Perguntas sobre o que é “certo” para os mortos não são novas. Eles existem desde que as pessoas morrem e, nesse sentido, a Internet é simplesmente o o mais recente de uma longa lista de fatores que influenciaram a ética e as etiquetas de como lidamos com o fim do vida. Tradicionalmente, é a religião que dita estas convenções, mas na era digital cabe cada vez mais às empresas privadas facilitar e curar o nosso sofrimento. A fluidez das plataformas online significa que os protocolos de luto ainda não estão imutáveis. Será que estas plataformas sobreviverão tempo suficiente para que procedimentos como “contactos legados” se solidifiquem em rituais?

O que restará de nós quando a internet morrer?

“Tenho um disco Zip em algum lugar do meu escritório com meu trabalho universitário do início dos anos 2000, e não há mais como acessá-lo”, disse-me Ellis-Gray. “GeoCidades, Myspace? Bebo? A história nos diz que as coisas eventualmente se deterioram e são excluídas. Os sistemas informáticos tornam-se obsoletos.”

Você pode se preocupar com o momento em que o número de mortos superará o número de vivos no Facebook, mas isso se tornará insignificante se o Facebook deixar de existir.
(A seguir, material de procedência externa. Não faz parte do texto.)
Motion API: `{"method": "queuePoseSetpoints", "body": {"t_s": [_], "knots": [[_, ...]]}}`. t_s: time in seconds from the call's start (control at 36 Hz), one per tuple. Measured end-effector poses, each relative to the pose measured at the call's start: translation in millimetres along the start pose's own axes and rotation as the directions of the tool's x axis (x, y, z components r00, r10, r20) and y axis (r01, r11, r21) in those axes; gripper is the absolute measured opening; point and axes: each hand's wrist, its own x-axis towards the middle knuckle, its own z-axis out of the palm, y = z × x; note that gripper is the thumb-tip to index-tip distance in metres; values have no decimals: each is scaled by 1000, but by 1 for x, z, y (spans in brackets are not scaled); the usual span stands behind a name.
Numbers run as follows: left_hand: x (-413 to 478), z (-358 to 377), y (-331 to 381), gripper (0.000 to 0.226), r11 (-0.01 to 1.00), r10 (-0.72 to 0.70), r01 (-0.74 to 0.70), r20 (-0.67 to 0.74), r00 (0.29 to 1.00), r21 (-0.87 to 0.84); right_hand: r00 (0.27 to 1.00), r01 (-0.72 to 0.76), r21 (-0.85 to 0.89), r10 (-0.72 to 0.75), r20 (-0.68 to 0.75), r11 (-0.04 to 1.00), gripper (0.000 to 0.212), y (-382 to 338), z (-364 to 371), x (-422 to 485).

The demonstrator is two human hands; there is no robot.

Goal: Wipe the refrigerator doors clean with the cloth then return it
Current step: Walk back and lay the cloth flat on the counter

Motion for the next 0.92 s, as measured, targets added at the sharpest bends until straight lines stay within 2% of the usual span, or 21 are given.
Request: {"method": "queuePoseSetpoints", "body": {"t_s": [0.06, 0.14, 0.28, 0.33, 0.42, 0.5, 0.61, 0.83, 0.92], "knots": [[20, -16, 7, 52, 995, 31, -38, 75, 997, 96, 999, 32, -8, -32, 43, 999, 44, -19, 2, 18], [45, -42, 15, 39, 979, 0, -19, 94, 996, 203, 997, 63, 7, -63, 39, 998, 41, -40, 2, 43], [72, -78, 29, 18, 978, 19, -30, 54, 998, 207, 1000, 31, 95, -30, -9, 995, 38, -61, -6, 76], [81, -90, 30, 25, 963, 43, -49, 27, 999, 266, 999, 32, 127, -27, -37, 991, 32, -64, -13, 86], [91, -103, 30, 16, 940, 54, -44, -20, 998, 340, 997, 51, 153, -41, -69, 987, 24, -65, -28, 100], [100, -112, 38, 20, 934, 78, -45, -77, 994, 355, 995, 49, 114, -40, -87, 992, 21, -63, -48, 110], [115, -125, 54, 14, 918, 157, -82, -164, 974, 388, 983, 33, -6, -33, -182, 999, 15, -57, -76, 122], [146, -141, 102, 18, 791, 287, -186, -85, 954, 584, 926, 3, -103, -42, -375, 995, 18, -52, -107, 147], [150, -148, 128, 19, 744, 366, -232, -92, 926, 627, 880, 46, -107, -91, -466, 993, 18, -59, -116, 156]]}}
Todos os memoriais correm o risco de caindo em decadência e esquecimento, mas as tumbas digitais podem ser derrubadas com muito mais facilidade do que as de pedra. As redes sociais podem ter grande influência em 2015, mas têm o hábito de cair em desuso quando surgem novas gerações. É um ponto importante a considerar, porque embora as tecnologias venham e vão, algumas coisas permanecem constantes.cemitério de computadores

A nossa geração irá experienciar a morte de uma forma muito diferente da dos nossos pais, dos nossos avós e dos nossos bisavós. É muito provável que encontremos a morte de uma forma diferente de qualquer geração pré-Internet. Mas, em última análise, ainda somos criaturas físicas e ainda reagimos à morte de forma física.

A Internet traz consigo uma onda de novos memoriais e procedimentos, mas no centro de todos estes rituais é a coisa mais física que existe – nossos corpos e nossas conexões com outros corpos no mundo.